To initiate the motor, we need to home the positioning: first installing the python serial library;

python3 -m pip install pyserial

and understanding the grbl settings:

$H sends the motor to home it’s position using grbl. It will set the point where the end stop is triggered as 0 for the motor. It will home twice, first seeking the home at a faster speed and then refining the home at a slower speed.

If it starts to move in the wrong direction we need to invert the direction using Gcode : $23=1

G92 X0Y0Z0 allows the user to set the origin at the current position.

Bending motor calibration

Here we are going to calibrate the bending motor, X, to rotate the bending platform 1º with the command G0 X1, which would typically move 1.8º.

We initially have 1.8º per step per 200steps. We also have two gears with 18 and 30 teeth, the former being the one coaxial and attached with the motor. Therefore we have a 5/3 gear ratio.

360 / (200*5/3)= 360º/333.3 = 1.08º per step of the end gear.

$100, $101 and $102 set the steps/mm for the X, Y and Z motors respectively. We need to modify this so it is steps/º. Not only that we need to consider that we are using a 1/16 microstepping.

$∴$ for the X bending motor, $100 needs to be set to

\frac {200 \times 16 \times \frac {5} {3}} {360} = \frac {5333.33} {360} = 14.815

These are the default values for the Arduino board and CNC shield, retrieved by entering ‘$$’ in the serial monitor.

$0=10
$1=25
$2=0
$3=0
$4=0
$5=0
$6=0
$10=1
$11=0.010
$12=0.002
$13=0
$20=0
$21=0
$22=0
$23=0
$24=25.000
$25=500.000
$26=250
$27=1.000
$30=1000
$31=0
$32=0
$100=250.000
$101=250.000
$102=250.000
$110=500.000
$111=500.000
$112=500.000
$120=10.000
$121=10.000
$122=10.000
$130=200.000
$131=200.000
$132=200.000

These are the values we change for the Bender

$4=180
$10=2
$22=1
$23=1
$24=500
$100=14.815
$110=5000
$120=100

We start by homing X and then move on to calibrate the Feeder, Y in the same manner as it has a similar gear ratio.

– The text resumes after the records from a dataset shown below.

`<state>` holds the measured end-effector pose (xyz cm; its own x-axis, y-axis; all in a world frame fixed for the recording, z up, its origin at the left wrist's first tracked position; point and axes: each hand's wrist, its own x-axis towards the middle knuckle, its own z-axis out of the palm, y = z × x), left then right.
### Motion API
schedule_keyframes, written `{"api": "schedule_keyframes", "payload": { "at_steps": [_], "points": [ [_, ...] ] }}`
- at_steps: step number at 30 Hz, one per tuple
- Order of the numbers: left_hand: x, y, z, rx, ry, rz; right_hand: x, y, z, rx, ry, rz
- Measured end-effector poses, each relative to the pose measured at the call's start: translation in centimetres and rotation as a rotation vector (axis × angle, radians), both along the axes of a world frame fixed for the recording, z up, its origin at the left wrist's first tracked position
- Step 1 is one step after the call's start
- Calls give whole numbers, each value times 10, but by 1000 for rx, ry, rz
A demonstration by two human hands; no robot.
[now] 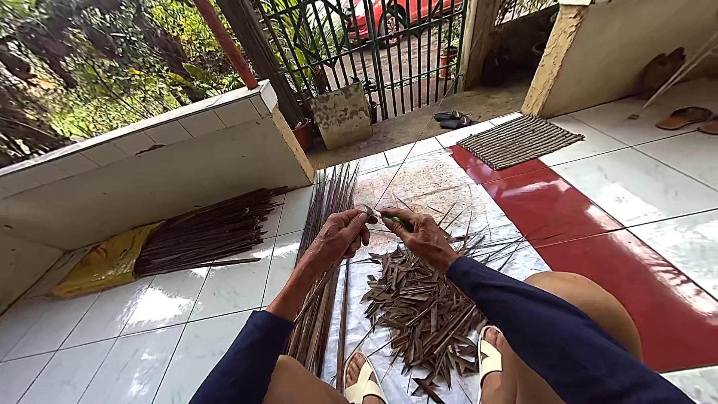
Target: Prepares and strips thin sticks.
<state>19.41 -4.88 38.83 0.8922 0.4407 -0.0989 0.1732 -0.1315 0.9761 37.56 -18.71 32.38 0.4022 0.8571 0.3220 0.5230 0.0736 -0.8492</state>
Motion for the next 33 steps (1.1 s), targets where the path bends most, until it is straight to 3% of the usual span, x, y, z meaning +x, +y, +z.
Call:
{"api": "schedule_keyframes", "payload": {
  "at_steps": [5,9,18,26,29,33],
  "points": [
    [0,3,-2,20,-9,-8,4,3,1,21,-103,-110],
    [0,-2,0,57,8,-34,18,6,5,51,-51,-198],
    [-2,-4,0,318,34,-16,29,5,10,22,55,-150],
    [-3,-4,2,322,25,-40,46,8,6,39,158,-141],
    [-4,-1,-2,463,14,0,41,6,5,-1,123,-99],
    [-4,-1,-5,633,37,31,43,5,5,-43,129,-207]
  ]
}}
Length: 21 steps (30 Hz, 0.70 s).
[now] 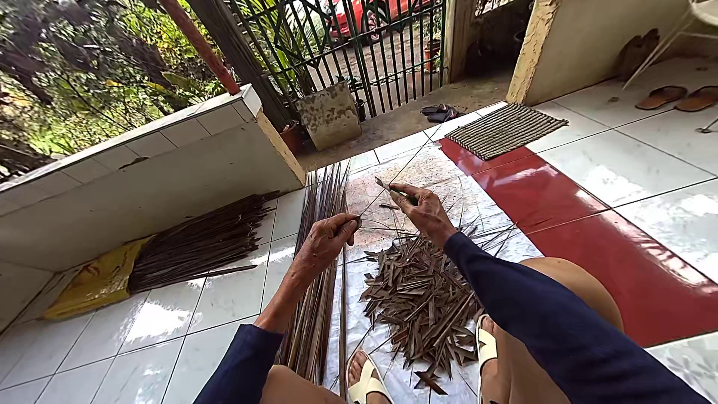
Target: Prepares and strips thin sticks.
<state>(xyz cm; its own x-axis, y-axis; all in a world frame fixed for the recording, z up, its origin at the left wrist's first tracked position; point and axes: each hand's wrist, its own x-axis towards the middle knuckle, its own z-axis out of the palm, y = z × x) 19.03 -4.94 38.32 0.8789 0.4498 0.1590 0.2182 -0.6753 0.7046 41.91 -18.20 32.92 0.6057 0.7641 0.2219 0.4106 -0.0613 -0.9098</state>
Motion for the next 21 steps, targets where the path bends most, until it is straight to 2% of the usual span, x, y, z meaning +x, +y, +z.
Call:
{"api": "schedule_keyframes", "payload": {
  "at_steps": [2,6,8,12,17,21],
  "points": [
    [0,-1,1,41,13,13,3,0,1,6,12,-33],
    [-1,1,1,91,11,11,-1,0,-1,4,-23,47],
    [-2,1,1,101,18,7,0,0,-5,-28,-10,-16],
    [-4,4,2,33,20,-14,14,-1,-3,80,11,-224],
    [-5,6,5,-84,19,17,18,-5,3,140,91,-242],
    [-2,2,7,-94,16,2,6,-4,7,173,162,-181]
  ]
}}
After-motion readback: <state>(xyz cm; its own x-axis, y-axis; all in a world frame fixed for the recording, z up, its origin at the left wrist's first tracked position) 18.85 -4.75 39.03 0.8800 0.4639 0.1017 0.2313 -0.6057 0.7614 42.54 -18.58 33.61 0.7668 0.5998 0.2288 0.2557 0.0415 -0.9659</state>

We then move on to calibrate the feeder, Z. The feeder pulls the wire through the motor at a given feedrate in mm/min. $102 is the number of steps the Y-axis motors needs to move to travel 1 mm. By trial and error we determine $102 = 95

$1 = 180 allows the motors to remain enabled with full power even when not solicited (range between 0-255) to maintain position and hold the wire position.

Calibrate Servo Motor

The following is inspired from the following drawing bot [5].

For the servo, as mentioned previously, we hack the stepper motor GRBL code by modifying the config.h and cpumap.h, adding the following lines of code :

cpu_map.h : comment line 147 and add line 148

147    // #define SPINDLE_TCCRB_INIT_MASK      (1<<CS22)               // 1/64 prescaler -> 0.98kHz (J-tech laser)
148    #define SPINDLE_TCCRB_INIT_MASK ((1<<CS22)|(1<<CS21)|(1<<CS20))

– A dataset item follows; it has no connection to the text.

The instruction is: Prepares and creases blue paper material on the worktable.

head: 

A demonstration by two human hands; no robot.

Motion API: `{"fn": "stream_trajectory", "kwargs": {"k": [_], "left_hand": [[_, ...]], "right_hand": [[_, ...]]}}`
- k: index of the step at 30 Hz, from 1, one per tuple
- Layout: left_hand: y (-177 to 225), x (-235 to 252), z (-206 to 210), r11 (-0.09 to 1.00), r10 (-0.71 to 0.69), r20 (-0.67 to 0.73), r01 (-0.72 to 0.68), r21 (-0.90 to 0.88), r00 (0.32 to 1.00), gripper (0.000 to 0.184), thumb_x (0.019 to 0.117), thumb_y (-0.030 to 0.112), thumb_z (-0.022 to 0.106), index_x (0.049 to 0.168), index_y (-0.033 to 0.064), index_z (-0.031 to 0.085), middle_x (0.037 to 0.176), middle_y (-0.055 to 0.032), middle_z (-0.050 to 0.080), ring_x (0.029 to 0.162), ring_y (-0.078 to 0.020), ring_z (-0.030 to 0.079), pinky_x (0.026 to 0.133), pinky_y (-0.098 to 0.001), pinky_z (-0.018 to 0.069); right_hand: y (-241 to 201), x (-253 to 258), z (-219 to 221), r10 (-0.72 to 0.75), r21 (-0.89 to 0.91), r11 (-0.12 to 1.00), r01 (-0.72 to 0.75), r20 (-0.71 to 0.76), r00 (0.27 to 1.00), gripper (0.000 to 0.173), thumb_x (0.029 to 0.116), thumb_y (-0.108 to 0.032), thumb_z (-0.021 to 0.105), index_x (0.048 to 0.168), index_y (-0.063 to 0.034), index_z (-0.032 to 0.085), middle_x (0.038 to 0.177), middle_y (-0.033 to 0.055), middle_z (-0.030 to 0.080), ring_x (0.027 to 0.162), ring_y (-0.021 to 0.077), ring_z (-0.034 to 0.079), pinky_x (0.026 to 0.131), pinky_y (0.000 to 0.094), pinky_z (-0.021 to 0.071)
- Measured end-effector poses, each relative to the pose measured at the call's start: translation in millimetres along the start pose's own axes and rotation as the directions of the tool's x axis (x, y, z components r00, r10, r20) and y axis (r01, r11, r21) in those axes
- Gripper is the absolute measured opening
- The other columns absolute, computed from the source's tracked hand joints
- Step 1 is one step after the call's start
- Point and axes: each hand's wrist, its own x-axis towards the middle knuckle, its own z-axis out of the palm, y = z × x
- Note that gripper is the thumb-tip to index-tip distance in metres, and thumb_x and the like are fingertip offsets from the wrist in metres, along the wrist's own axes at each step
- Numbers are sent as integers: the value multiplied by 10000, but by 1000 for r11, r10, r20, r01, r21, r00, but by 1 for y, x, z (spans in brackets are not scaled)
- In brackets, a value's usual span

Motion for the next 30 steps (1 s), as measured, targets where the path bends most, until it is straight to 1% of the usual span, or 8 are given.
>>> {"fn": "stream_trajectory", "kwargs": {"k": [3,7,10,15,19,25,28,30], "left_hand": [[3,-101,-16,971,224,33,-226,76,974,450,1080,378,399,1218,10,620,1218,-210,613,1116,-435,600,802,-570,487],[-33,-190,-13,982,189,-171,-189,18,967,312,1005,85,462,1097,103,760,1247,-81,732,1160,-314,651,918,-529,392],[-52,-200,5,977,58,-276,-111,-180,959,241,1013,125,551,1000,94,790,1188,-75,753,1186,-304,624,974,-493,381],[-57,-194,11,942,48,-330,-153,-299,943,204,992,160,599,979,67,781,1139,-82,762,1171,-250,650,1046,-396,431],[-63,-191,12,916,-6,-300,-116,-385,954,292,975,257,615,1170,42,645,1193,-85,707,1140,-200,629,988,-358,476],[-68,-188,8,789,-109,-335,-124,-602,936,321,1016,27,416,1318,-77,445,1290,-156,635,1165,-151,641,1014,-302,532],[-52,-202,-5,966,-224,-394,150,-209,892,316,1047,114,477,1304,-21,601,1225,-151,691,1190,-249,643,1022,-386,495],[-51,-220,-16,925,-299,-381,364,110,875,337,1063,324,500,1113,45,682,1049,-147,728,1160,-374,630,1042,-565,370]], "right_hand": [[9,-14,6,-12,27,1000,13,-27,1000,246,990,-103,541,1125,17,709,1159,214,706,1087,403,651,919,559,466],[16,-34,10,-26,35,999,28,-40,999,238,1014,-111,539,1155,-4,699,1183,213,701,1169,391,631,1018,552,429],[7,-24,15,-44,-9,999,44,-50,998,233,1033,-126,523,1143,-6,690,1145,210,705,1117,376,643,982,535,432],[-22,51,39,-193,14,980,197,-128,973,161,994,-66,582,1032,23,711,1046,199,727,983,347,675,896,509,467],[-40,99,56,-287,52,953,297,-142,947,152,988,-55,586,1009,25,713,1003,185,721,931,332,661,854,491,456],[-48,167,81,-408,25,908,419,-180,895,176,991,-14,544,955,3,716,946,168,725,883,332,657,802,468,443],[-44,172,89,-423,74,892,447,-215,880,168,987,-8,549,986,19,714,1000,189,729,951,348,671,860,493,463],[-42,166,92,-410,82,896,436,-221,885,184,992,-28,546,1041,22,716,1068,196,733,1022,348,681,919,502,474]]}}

The following commands are used to control the servo motor so that the bending pipe is either down or up:

M03 S120    // down position for skip
M03 S50     // up position for bend

Using the Z+ endstop pin to control the servo. The servo to copper bar mechanism can be a little temperamental, so these S values have to be changed from time to time using intuition, as they cannot be zeroed with G92.

Optimised Stepper motor settings:

The GRBL setup for the motors is as follows:

 $1=180 
 $2=0  
 $3=0 
 $4=0 
 $5=0 
 $6=0 
 $10=2 
 $11=0.010 
 $12=0.002 
 $13=0 
 $20=0 
 $21=0 
 $22=1 
 $23=1 
 $24=500.000 
 $25=500.000 
 $26=250 
 $27=1.000 
 $30=1000 
 $31=0 
 $32=0 
 $100=14.815 
 $101=14.815
 $102=95.000 
 $110=5000.000 
 $111=250.000 
 $112=250.000 
 $120=100.000 
 $121=20.000 
 $122=20.000 
 $130=200.000 
 $131=200.000 
 $132=200.000

Improving the Y axis rotation

We noticed that the gears on the motor would slip under the weight of the rotating platform hosting the X motor at angles above 26º. In order to prevent this we decided to look for a suitable gear reduction design to the Y NEMA17 motor. We found the following design :

https://www.printables.com/model/281222-nema17-planetary-gearbox/files

We took the following .stl file. modified it to our design and uploaded the different reducer parts into chitabox for print. The first print with the resin printer did not turn out correctly as I did not separate all of the parts correctly.

We reprinted with the Bamboo X1 Carbon printer in PLA to save time.

The reducer has allowed us to hold the position past 90º which is fantastic.